Solinger Streichquartett
Heiko Schmitz, violin
Almuth Wiesemann, violin
Gunhild Mentges, viola
Peter Lamprecht, violoncello

Recorded in the library of
moated castle Dyck, Germany

Luigi Boccherini - Quartetti Concertanti opus 24
Quartetto No.1 D-major G 189

[1] Moderato (7:00)
[2] Grave (5:37)
[3] Allegro assai (2:35)

Quartetto Nr.6 g-minor G 194
[4] Allegro vivo assai (5:24)
[5] Adagio (5:47)
[6] Minuetto (4:37)

Quartetto Nr.4 C-major G 192
[7] Moderato (7:37)
[8] Larghetto (4:19)
[9] Minuetto (3:19)

The three string quartets here recorded are part of Boccherini’s «Sei Quartetti Concertanti» opus 24. The master wrote them in the years 1776 - 1778. In 1778 the Parisian publisher Sieber printed them for the first time. Two years later they were reprinted by Hummel in Amsterdam, finely engraved, with a magnificent frontispiece. It is very probable that the composer was nevr informed about this Amsterdam edition. There is still no modern edition of this music available. When Boccherini wrote his opus 24 he was number one on the rapidly growing string quartet market. His only serious competitor, Joseph Haydn, was just then going through his famous ten qears’ abstinence from string quartet writing. Both fathers of the string quartet never met each other personally. They exchanged some written compliments, contained in letters which they both wrote to Artaria, the Viennese publisher. Boccherini’s music differs fundamentally from Haydn’s, and follwos other rules. Boccherini expresses himself in a profoundly personal language, which he never changed throughout his life. A few bars of his music - sometimes only a few notes - are sufficient elegance, sound, atmosphere, harmony and instrumental impact are not additions, but essentials. In 1809, four years after Boccherini’s death, Johann Baptist Schaul, a musc lover from Karlsruhe (Germany), writes the following enthusiastic lines:

His music is not for everybody.

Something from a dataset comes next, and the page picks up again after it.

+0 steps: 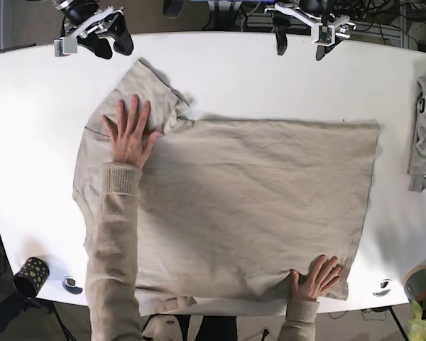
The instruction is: Fold the T-shirt properly
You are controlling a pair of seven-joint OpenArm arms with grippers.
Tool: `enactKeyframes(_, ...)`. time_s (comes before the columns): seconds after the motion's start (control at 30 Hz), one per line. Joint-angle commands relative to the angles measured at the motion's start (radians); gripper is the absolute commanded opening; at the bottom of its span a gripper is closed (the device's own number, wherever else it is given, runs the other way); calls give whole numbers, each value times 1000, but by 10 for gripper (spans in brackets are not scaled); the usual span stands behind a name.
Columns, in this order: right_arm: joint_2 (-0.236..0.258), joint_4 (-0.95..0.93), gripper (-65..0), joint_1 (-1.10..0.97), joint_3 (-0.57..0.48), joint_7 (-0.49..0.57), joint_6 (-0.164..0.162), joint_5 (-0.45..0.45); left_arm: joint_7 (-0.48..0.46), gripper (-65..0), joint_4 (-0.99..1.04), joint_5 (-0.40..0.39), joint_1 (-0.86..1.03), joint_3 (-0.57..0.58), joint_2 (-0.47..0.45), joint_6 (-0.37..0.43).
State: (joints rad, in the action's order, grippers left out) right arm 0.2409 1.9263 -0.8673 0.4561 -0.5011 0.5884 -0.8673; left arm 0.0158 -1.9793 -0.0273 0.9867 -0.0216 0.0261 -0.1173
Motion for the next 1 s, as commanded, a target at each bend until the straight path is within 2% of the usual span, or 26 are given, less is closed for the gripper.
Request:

To appreciate it according to its merit - as is generally the case with quartets and similar pieces - sensitive connoisseurs are necessary, who are open to its rare beauties. Furthermore his music must be played by candlelight in a not too spacious room. The musicians must have rehearsed together for a while and must have, so to speak, extracted from it the essence, which could bring any moribund person back to life. The listeners must be placed at a distance from the players, thus not distracting or disturbing them. The players however, after having tuned their instruments, must withhold from preluding which is so disagreeable to the sensitive ear, and weakens that beautiful and great effect which silence and surprise will so miraculously produce. In short, the whole atmosphere must be as in a sacred place. But then, what music ! There is nothing on earth to equal such a pleasure.